A few months after making my temporary promises, however, a friend convinced me otherwise.  We were closing up a meeting of our Little Flowers Girls Club and talking about what we were making for dinner once we got home, and this friend asked me if we did meatless Fridays, too.  Her disappointment at my ‘no’ made me realize that, if this friend with a larger family than mine, with just as many dietary needs, and also on a single income could do it, then I really had no excuse.  About a year of meatless Fridays later, I started blogging as “Mrs. Mackerelsnapper, OP.”  Each Friday of the year, I share a “budget-friendly, hypoallergenic recipe” for meatless family eating.  Selections range from obatzda—a German cheese spread—to Good Friday Soup—a hearty vegetarian vegetable soup with a tomato juice base. 

For Lent 2012, however, I have posed for our family a new challenge:  to prepare meals that abide by the Lenten dietary rules that were in place before the changes of Vatican II.  Alas, I’m highly allergic to peanuts, so making peanut butter sandwiches for the children’s lunches is not an option.  Thus, our weekday ‘once daily meat’ serving will have to be during lunch time.  Therefore, with the exception of Sundays, every dinner for all forty days of Lent will have to be free of flesh-meat, meaning meat which must be drained of its blood before being prepared as food. 

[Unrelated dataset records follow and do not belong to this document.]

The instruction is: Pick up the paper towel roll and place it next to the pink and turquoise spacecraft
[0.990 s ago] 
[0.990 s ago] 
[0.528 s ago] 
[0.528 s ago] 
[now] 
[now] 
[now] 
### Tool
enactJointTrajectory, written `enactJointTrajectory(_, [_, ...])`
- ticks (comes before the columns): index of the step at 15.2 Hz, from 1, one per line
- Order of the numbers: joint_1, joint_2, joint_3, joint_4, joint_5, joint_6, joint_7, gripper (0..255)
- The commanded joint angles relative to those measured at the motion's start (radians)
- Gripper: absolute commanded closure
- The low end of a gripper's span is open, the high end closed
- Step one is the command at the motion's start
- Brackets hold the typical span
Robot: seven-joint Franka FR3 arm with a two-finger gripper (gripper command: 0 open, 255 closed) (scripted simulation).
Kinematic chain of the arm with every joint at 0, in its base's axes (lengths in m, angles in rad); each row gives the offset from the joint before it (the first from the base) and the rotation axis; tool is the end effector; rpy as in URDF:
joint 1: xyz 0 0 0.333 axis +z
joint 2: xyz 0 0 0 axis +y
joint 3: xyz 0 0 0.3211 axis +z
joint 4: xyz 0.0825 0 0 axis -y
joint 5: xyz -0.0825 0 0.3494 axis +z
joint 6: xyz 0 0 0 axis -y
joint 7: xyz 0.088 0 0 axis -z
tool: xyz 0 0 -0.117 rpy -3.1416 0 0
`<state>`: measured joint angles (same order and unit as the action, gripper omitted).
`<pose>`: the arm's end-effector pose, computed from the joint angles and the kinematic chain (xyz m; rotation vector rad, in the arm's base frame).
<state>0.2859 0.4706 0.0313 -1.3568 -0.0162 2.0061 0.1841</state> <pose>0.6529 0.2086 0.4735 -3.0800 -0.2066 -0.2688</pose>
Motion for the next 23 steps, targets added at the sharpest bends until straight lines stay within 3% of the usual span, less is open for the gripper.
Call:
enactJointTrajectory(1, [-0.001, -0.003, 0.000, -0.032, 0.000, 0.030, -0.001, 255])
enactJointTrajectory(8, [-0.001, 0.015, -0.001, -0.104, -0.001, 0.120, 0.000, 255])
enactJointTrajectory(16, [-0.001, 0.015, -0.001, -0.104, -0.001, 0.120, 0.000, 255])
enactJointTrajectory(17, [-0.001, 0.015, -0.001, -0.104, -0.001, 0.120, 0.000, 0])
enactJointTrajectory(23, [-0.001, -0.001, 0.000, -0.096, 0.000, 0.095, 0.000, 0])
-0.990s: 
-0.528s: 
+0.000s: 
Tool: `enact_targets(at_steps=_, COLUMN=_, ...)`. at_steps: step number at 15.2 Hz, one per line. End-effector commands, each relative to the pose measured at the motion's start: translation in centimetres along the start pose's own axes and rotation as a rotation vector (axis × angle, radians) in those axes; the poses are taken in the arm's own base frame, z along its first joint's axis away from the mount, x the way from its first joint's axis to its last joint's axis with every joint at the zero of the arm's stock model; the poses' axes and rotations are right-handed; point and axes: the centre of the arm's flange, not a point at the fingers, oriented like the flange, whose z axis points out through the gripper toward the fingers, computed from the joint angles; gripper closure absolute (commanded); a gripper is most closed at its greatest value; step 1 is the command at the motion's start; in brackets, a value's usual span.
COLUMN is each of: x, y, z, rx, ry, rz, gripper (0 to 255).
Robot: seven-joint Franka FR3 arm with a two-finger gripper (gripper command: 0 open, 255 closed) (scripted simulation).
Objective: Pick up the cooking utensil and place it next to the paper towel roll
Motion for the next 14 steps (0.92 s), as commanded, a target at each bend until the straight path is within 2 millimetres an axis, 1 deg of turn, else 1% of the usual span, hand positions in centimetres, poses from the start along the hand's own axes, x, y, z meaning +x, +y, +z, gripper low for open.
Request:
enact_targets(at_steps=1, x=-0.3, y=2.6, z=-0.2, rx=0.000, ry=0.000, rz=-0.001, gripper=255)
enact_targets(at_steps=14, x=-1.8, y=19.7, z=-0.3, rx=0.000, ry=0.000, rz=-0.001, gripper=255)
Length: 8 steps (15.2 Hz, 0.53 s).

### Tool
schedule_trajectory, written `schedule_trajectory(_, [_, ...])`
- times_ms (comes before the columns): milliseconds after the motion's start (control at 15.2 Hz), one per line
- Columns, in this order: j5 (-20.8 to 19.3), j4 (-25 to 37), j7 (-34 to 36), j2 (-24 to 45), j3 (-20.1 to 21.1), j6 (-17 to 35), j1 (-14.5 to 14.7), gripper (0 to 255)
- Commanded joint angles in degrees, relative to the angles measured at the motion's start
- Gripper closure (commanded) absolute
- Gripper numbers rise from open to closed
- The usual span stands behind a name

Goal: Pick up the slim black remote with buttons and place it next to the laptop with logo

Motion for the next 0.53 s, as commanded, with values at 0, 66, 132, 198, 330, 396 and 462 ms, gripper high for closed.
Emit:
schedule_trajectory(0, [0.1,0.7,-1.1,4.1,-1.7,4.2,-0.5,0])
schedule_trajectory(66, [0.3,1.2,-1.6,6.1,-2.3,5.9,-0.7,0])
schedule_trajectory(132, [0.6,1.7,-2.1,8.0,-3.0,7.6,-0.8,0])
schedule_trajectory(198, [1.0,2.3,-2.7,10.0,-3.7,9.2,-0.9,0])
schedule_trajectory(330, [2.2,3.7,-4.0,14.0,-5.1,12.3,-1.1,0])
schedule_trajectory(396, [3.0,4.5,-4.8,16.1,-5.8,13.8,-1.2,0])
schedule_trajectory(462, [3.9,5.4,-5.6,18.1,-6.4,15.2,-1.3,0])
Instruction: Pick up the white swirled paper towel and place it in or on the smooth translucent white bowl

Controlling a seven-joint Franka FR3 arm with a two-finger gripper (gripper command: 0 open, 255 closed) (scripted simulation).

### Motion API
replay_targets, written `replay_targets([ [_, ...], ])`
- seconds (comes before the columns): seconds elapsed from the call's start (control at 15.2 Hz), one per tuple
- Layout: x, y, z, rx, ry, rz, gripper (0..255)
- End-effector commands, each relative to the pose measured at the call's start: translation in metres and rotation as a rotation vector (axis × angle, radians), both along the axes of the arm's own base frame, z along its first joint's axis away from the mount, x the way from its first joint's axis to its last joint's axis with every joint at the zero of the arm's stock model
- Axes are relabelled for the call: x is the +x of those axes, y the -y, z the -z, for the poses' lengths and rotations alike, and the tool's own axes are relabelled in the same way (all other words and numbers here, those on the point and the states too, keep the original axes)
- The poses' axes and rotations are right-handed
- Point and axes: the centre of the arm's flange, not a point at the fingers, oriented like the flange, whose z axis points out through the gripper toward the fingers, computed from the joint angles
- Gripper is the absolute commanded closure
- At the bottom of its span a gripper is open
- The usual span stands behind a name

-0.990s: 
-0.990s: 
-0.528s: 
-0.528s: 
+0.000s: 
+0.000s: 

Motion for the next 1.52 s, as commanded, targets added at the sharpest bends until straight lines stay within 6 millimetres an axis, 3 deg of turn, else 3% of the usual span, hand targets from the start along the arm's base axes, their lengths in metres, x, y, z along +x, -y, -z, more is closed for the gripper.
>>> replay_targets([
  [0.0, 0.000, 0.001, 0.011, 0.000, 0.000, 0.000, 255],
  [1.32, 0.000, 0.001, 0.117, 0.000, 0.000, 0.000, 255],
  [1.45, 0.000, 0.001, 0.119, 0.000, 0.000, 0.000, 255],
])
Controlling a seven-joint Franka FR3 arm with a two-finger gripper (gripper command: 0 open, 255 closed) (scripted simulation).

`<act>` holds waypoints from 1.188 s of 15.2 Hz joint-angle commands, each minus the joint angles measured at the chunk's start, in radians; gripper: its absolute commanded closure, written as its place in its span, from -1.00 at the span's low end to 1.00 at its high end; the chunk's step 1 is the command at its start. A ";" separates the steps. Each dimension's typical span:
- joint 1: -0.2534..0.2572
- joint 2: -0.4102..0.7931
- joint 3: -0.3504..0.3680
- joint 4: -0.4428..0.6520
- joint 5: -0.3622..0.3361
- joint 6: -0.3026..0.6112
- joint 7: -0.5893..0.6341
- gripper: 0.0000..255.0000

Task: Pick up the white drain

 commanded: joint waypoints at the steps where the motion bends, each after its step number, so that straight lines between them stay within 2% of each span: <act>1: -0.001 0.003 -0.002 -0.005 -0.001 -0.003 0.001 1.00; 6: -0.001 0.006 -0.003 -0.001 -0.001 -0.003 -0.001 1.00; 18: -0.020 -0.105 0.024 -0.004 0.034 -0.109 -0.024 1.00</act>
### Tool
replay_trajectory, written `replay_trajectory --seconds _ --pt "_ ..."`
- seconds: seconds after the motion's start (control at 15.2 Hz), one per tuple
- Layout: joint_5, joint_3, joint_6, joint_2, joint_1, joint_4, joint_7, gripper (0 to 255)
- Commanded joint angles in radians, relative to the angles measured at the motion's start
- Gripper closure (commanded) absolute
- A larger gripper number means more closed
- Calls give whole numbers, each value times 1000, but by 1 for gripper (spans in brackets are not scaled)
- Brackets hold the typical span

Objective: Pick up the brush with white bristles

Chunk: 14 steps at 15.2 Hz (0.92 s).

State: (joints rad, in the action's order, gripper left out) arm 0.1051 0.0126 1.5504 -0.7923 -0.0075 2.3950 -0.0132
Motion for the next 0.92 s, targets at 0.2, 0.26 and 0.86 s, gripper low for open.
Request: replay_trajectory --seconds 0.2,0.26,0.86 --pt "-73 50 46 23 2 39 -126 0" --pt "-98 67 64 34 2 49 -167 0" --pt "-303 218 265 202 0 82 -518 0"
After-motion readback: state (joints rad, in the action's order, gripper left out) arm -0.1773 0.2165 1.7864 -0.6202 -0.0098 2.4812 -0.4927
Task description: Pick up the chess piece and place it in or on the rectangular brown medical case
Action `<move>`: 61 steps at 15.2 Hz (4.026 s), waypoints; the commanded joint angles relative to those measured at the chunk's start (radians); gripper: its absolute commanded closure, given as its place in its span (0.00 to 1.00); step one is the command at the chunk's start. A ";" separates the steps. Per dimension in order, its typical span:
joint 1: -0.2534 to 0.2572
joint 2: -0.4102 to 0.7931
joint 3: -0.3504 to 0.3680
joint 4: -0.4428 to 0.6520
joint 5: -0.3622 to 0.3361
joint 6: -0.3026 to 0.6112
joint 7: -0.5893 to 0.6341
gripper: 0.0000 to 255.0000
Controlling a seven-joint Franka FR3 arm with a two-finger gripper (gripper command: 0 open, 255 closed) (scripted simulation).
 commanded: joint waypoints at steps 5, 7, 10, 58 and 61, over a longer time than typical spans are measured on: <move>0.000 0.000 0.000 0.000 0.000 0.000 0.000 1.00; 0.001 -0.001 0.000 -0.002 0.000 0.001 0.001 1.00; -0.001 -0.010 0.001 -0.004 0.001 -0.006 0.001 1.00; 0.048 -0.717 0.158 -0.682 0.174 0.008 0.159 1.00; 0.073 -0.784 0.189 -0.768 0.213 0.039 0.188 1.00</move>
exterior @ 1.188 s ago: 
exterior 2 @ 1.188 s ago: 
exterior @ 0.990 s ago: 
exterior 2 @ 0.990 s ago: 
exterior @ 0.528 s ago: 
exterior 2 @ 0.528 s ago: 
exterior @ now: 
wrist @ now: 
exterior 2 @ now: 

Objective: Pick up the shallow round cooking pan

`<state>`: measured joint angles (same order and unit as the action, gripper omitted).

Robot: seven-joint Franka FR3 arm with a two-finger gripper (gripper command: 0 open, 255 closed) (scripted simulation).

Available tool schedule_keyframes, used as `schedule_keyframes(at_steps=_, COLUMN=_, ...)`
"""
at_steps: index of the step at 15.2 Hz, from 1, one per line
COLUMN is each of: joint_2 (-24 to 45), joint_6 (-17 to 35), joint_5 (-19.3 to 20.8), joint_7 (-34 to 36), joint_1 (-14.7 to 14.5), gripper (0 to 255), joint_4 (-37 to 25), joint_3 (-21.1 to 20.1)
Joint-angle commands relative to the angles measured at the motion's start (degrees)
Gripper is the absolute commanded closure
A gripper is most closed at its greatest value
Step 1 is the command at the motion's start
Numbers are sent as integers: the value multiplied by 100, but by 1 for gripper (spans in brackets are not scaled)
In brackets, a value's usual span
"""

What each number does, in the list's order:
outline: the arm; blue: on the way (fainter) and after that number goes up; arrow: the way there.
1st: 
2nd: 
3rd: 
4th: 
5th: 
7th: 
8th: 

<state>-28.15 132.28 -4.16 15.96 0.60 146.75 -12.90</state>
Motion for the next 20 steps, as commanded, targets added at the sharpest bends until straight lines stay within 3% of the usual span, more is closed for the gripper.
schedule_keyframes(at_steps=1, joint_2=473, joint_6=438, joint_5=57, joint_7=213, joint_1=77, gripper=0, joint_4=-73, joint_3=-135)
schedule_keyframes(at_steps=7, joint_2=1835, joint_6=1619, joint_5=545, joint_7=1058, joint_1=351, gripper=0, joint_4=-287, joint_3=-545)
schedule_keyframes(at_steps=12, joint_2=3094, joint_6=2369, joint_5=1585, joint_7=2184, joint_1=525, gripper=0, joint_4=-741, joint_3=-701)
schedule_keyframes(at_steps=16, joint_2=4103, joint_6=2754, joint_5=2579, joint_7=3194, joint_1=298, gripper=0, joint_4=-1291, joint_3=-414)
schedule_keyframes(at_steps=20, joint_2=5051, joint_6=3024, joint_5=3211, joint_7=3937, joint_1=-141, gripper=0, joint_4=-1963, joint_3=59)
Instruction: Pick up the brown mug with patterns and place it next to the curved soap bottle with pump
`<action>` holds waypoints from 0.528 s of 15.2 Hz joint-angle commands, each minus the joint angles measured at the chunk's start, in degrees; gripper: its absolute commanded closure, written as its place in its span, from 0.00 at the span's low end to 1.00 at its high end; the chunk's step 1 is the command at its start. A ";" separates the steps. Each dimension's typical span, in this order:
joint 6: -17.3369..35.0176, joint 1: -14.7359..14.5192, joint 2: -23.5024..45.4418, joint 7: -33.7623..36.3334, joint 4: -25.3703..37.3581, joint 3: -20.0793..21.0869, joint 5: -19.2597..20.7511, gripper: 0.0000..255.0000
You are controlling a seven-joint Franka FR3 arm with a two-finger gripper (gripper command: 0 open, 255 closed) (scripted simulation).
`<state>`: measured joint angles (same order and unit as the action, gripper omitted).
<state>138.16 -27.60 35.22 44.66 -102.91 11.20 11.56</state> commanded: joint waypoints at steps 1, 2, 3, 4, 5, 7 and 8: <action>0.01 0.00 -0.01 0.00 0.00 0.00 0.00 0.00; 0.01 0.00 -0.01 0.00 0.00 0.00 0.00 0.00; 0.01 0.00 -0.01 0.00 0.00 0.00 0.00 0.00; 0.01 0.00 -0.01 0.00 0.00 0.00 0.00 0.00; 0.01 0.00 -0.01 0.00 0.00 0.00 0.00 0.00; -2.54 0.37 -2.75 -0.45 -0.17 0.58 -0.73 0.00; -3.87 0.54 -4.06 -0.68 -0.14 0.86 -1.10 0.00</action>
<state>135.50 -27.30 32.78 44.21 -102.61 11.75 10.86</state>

For years I’d thought the old meatless rules were based on economic reasons, to support failing fishermen or something.  It wasn’t until I started doing more research that I learned the tradition goes much farther back than that.  The whole reason flesh meats are avoided is in honor of the blood of our Savior, spilled for us onCalvary.  When we avoid spilling the blood of any creature in order to feed ourselves, we honor that Sacrifice, who is the ultimate Food for both body and soul. 

I’ve had a few people tell me that we should be giving our money to the poor instead of spending it on meatless meals, but why can’t we do both?  This can be a real witnessing tool, I think.  I have a lot of unchurched vegans and vegetarians checking out the site.  If we can connect over food, maybe we can connect on deeper levels down the road.

Mostly, I hope this blog will be a resource for family-friendly Lenten meals.  There are a ton of Catholic apologetics blogs out there.  From the get go, I didn’t want to make Mrs. Mackerelsnapper another place for debate.  I just wanted to provide a place where we could be unapologetic about the things we do to give Jesus a little more room in our lives.  I also wanted to give our kids a tangible lesson in Church history, give them a real sense of the roots of our faith.

The Mackerelsnapper family is supportive with two caveats.  My husband demanded that I blog all of it, including the Sunday meat-feasts.  My oldest daughter also gave in as long as we have bacon at every meal—breakfast, lunch, and dinner—on Sundays.  I’m not so sure about that one yet.


About Erin McCole Cupp
Erin McCole Cupp is a wife, mother, and lay Dominican who lives with her family of vertebrates somewhere out in the middle of Nowhere, Pennsylvania. Her short writing has appeared in Canticle Magazine, The Catholic Standard and Times, Parents, The Philadelphia City Paper, The White Shoe Irregular, Outer Darkness Magazine, and the newsletter of her children’s playgroup. She is a contributor to and has been a guest blogger for the Catholic Writers Guild. Her other professional experiences include acting, costuming, youth ministry, international scholar advising, and waiting tables. When Erin is not writing, cooking or parenting, she can be found reading, singing a bit too loudly, sewing for people she loves, gardening in spite of herself, or dragging loved ones to visitors centers at tourist spots around the country. Find out more about her novels and other projects at .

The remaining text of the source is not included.